Fig. 5. Optical control of BRD2–4 levels.

(A) Immunoblot analysis after treatment of RS4;11 cells with PHOTAC-I-3 for 4 hours at different concentrations. Cells were either irradiated with 100-ms pulses of 390-nm light every 10 s (left) or kept in the dark (right). MLN (MLN4924) was added as an additional control. (B) Time course of BRD2–4 degradation, c-MYC levels, and PARP1 cleavage assayed by immunoblotting. RS4;11 cells were treated with PHOTAC-I-3 (1 μM) and collected at the indicated time points. PHOTAC-I-3 has no effect on BRD2–4 levels in the dark over several hours. (C) Immunoblot of a rescue experiment demonstrating the reversibility of degradation promoted by PHOTAC-I-3 through thermal relaxation (left) or optical inactivation by 525-nm pulsed irradiation (right, 100 ms every 10 s). (D) Color dosing: Wavelength dependence of BRD2/4 degradation promoted by 300 nM PHOTAC-I-3. (E) Immunoblot analysis after treatment of RS4;11 cells with PHOTAC-I-3 and combinations with lenalidomide or (+)-JQ1 for 4 hours to confirm a CRBN-based mechanism.

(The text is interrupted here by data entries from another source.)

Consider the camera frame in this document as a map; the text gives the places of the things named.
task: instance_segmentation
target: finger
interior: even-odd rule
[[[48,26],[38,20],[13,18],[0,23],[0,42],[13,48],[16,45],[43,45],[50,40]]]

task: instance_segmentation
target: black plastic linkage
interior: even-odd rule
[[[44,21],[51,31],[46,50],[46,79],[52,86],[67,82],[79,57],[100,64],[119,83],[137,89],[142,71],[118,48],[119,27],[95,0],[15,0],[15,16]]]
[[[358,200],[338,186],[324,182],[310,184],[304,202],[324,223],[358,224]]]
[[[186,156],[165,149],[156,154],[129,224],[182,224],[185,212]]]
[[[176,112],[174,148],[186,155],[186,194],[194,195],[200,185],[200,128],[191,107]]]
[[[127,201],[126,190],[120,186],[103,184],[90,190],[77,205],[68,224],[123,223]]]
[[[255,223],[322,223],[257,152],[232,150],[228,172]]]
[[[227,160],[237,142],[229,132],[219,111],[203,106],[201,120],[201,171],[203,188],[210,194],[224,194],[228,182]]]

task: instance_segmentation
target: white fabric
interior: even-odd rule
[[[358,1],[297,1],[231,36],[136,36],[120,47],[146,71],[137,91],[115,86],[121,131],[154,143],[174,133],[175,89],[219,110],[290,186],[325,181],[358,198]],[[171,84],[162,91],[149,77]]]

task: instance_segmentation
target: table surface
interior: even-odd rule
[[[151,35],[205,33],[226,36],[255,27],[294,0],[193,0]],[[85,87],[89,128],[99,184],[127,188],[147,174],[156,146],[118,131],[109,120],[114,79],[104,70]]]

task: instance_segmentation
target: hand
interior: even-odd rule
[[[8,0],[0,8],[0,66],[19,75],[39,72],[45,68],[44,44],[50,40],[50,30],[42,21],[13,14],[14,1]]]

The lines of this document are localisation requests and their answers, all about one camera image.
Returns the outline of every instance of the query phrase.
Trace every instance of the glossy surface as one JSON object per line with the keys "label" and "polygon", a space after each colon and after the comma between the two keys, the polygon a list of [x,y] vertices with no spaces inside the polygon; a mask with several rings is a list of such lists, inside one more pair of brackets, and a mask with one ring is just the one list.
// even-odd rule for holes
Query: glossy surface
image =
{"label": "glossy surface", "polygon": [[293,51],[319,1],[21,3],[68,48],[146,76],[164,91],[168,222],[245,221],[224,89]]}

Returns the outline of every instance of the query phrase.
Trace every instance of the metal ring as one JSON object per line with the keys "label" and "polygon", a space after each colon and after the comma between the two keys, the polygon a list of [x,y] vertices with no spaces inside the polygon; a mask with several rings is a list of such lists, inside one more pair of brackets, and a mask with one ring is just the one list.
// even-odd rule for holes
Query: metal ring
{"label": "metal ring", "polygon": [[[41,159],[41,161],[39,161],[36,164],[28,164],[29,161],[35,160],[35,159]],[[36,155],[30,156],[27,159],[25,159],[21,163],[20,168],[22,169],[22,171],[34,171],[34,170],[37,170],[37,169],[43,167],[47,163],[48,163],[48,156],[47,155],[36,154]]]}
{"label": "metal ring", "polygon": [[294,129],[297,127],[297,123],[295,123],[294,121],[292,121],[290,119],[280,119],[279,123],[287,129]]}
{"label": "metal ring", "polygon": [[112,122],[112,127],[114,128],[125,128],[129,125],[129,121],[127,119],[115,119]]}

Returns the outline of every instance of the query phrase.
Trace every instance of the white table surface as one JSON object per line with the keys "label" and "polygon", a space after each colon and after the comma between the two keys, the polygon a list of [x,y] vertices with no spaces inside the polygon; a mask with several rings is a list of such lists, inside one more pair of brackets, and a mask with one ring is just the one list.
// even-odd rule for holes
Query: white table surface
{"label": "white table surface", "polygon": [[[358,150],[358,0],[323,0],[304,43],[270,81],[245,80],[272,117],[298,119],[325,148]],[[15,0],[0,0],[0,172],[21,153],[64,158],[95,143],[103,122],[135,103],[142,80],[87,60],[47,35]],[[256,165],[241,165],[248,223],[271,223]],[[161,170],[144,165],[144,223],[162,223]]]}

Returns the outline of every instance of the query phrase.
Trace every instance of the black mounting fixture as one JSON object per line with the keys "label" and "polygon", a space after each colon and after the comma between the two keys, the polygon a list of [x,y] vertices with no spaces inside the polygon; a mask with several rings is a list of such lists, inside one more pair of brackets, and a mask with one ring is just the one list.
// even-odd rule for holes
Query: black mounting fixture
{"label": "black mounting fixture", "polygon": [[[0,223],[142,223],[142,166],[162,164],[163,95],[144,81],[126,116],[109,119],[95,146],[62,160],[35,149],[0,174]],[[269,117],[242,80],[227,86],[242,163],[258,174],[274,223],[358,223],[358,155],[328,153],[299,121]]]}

Cells were either irradiated with 100-ms pulses of 390-nm light every 10 s (left) or kept in the dark (right). (F) Optical degradation of BRD4 with the thalidomide derivative PHOTAC-I-10. Immunoblot analysis of RS4;11 cells after treatment with PHOTAC-I-10 for 4 hours at different concentrations, which were either irradiated with 100-ms pulses of 390-nm light every 10 s (left) or kept in the dark (right).